* _Work instruction_:
Retrieve each line that contains the word "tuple" from the entries below.

Extracted records:
§

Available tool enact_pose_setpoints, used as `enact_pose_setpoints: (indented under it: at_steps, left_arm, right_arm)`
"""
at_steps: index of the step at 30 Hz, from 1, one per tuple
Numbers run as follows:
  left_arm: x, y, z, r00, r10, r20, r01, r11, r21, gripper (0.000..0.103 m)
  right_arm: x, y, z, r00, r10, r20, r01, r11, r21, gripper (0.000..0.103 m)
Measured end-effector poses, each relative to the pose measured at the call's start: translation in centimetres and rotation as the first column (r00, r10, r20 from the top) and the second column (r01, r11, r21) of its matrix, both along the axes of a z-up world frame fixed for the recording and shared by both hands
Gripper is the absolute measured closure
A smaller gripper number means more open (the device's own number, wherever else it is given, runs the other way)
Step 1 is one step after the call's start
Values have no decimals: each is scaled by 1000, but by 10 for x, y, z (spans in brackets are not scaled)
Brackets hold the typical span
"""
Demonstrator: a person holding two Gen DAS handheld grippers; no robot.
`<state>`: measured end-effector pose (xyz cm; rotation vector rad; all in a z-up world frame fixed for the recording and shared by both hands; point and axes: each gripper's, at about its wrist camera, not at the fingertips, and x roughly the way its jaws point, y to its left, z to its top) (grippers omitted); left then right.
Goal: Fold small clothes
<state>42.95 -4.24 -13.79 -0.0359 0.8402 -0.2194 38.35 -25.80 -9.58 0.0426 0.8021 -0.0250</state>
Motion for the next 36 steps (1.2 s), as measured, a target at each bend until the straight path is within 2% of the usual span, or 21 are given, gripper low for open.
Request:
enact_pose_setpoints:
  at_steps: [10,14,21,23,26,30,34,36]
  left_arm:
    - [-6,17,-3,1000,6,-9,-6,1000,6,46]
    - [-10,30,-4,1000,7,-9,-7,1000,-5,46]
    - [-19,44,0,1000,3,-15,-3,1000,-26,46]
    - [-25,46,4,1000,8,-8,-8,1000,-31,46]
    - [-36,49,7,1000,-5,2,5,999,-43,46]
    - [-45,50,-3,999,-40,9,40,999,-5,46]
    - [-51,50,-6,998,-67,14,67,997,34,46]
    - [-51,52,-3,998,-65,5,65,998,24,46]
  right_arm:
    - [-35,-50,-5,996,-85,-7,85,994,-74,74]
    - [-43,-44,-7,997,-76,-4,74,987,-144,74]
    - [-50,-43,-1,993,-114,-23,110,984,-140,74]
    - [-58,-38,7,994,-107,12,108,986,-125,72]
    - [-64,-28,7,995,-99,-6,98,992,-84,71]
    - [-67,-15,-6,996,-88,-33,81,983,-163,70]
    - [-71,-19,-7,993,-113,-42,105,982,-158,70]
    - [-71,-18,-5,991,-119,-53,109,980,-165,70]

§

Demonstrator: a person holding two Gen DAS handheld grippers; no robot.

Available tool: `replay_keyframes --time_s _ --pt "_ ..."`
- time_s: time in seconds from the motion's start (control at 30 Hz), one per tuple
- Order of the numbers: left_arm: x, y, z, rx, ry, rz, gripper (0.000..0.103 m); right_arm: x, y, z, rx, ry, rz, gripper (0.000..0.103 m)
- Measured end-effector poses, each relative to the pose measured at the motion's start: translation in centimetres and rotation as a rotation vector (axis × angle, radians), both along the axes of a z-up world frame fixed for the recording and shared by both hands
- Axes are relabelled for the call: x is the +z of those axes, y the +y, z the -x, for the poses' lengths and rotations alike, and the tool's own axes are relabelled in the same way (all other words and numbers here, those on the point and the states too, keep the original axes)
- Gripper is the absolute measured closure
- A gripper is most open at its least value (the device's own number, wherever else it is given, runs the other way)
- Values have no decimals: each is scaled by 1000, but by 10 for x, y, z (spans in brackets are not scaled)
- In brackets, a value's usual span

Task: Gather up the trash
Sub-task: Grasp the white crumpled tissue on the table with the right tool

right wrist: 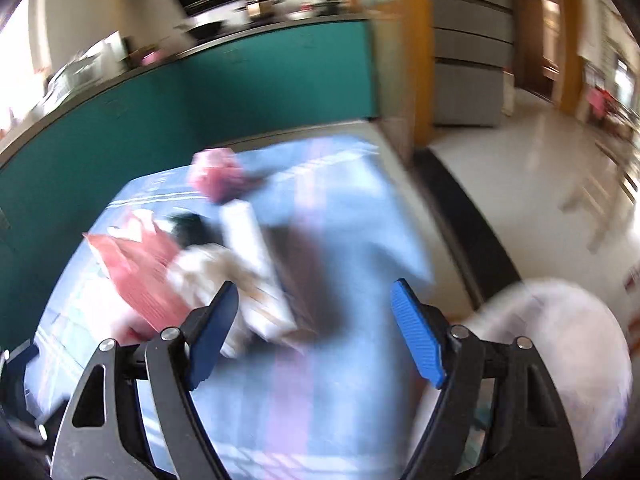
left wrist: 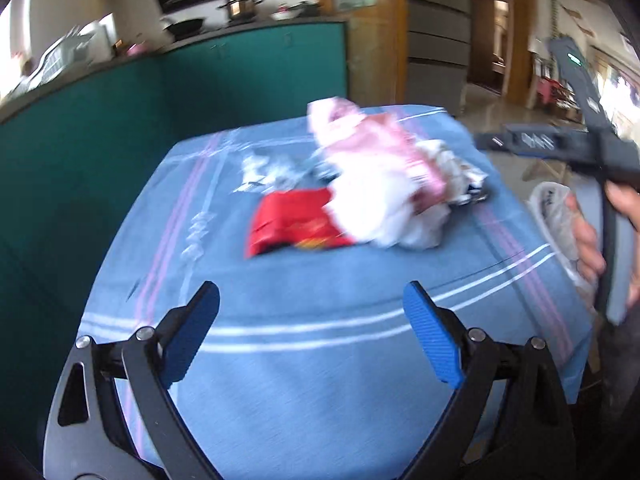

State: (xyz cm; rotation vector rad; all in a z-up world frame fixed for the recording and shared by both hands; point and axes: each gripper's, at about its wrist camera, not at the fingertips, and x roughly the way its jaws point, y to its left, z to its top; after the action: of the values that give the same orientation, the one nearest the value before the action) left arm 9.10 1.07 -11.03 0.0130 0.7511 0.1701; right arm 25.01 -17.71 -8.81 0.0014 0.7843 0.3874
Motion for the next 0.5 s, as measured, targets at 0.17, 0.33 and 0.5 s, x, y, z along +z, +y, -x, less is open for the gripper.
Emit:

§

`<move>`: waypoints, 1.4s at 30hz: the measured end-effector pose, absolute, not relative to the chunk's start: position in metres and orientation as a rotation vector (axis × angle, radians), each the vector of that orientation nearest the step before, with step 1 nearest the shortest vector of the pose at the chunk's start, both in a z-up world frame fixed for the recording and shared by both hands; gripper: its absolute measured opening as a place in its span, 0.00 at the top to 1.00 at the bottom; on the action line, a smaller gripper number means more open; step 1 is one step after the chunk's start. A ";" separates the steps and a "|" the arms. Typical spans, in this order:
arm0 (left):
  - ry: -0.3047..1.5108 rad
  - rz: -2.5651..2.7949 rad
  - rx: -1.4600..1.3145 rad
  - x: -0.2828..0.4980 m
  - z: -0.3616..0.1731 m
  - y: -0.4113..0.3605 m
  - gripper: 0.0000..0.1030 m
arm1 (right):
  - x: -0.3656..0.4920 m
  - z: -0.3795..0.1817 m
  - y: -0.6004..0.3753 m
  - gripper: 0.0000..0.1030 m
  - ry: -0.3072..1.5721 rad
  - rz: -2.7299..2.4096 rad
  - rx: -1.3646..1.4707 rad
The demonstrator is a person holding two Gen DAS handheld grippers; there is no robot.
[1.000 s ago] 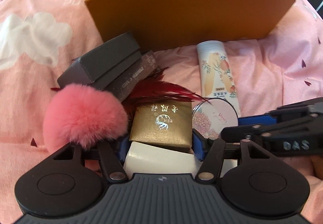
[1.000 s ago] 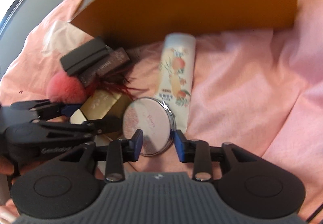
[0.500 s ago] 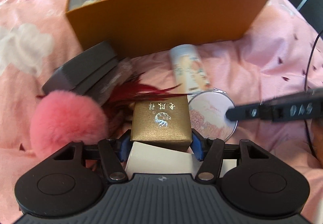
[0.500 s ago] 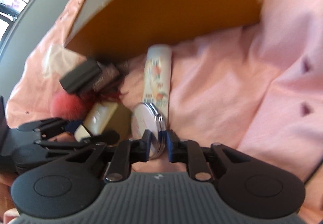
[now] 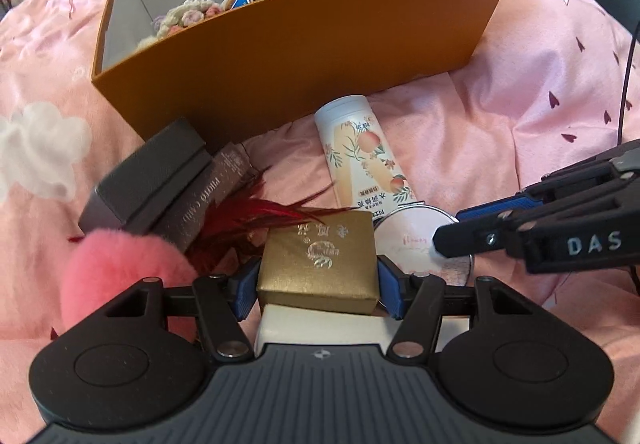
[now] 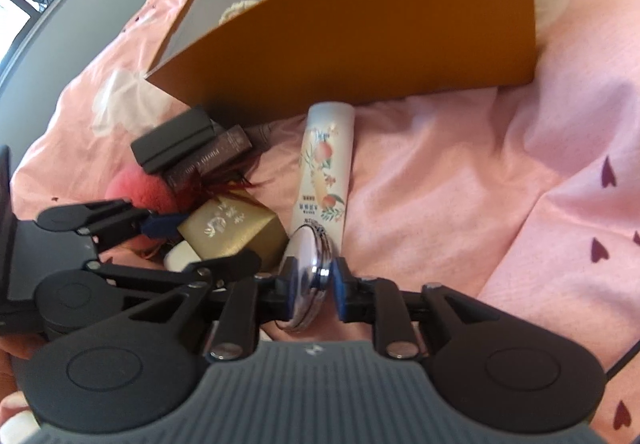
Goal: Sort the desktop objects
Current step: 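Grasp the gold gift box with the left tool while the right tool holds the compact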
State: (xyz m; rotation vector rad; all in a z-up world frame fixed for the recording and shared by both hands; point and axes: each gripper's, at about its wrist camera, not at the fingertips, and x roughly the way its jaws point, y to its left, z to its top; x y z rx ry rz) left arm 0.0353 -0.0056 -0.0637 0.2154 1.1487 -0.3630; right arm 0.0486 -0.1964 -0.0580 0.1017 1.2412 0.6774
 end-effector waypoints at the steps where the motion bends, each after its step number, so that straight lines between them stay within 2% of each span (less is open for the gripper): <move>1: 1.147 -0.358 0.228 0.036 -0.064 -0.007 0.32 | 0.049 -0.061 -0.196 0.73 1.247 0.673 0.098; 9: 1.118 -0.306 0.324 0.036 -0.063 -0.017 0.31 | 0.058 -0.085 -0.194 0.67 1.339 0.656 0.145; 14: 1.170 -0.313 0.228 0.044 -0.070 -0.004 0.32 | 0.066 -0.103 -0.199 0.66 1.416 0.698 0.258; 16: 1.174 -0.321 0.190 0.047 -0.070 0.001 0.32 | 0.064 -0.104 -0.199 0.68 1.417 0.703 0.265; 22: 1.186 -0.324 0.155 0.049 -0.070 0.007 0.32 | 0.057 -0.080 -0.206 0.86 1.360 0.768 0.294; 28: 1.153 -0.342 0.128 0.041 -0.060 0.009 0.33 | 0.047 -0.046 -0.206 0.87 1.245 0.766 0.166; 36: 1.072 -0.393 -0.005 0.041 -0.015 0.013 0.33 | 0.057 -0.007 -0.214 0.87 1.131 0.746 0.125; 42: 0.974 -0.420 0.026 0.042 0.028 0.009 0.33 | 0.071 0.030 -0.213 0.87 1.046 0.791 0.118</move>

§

* _Answer space_:
at_steps: index of the step at 30 Hz, from 1, one per tuple
- time_s: time in seconds from the motion's start (control at 30 Hz), one per tuple

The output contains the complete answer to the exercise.